* _ABOUT THIS TASK_
Write out the data below in full. Keep it exact.

____________

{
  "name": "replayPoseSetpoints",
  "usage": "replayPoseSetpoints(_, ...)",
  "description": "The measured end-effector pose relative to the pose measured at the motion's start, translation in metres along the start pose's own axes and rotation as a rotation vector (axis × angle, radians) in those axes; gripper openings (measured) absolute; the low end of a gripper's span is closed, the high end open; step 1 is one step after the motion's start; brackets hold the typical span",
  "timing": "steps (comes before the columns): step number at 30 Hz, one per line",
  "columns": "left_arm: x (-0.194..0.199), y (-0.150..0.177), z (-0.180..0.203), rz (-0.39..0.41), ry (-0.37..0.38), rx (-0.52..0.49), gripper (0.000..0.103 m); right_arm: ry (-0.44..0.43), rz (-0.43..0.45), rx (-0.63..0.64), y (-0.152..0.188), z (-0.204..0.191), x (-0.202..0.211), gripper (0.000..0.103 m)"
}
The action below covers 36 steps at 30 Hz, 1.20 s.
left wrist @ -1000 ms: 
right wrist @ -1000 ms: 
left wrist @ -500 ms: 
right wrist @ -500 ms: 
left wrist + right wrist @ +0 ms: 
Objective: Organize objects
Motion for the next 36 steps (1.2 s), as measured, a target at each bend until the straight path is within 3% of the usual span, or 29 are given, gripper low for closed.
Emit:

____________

* _PROBLEM SOLUTION_
{
  "name": "replayPoseSetpoints",
  "usage": "replayPoseSetpoints(_, ...)",
  "description": "The measured end-effector pose relative to the pose measured at the motion's start, translation in metres along the start pose's own axes and rotation as a rotation vector (axis × angle, radians) in those axes; gripper openings (measured) absolute; the low end of a gripper's span is closed, the high end open; step 1 is one step after the motion's start; brackets hold the typical span",
  "timing": "steps (comes before the columns): step number at 30 Hz, one per line",
  "columns": "left_arm: x (-0.194..0.199), y (-0.150..0.177), z (-0.180..0.203), rz (-0.39..0.41), ry (-0.37..0.38), rx (-0.52..0.49), gripper (0.000..0.103 m); right_arm: ry (-0.44..0.43), rz (-0.43..0.45), rx (-0.63..0.64), y (-0.152..0.188), z (-0.204..0.191), x (-0.202..0.211), gripper (0.000..0.103 m)"
}
The action below covers 36 steps at 30 Hz, 1.20 s.
left wrist @ -1000 ms: 
right wrist @ -1000 ms: 
left wrist @ -500 ms: 
right wrist @ -500 ms: 
left wrist + right wrist @ +0 ms: 
Objective: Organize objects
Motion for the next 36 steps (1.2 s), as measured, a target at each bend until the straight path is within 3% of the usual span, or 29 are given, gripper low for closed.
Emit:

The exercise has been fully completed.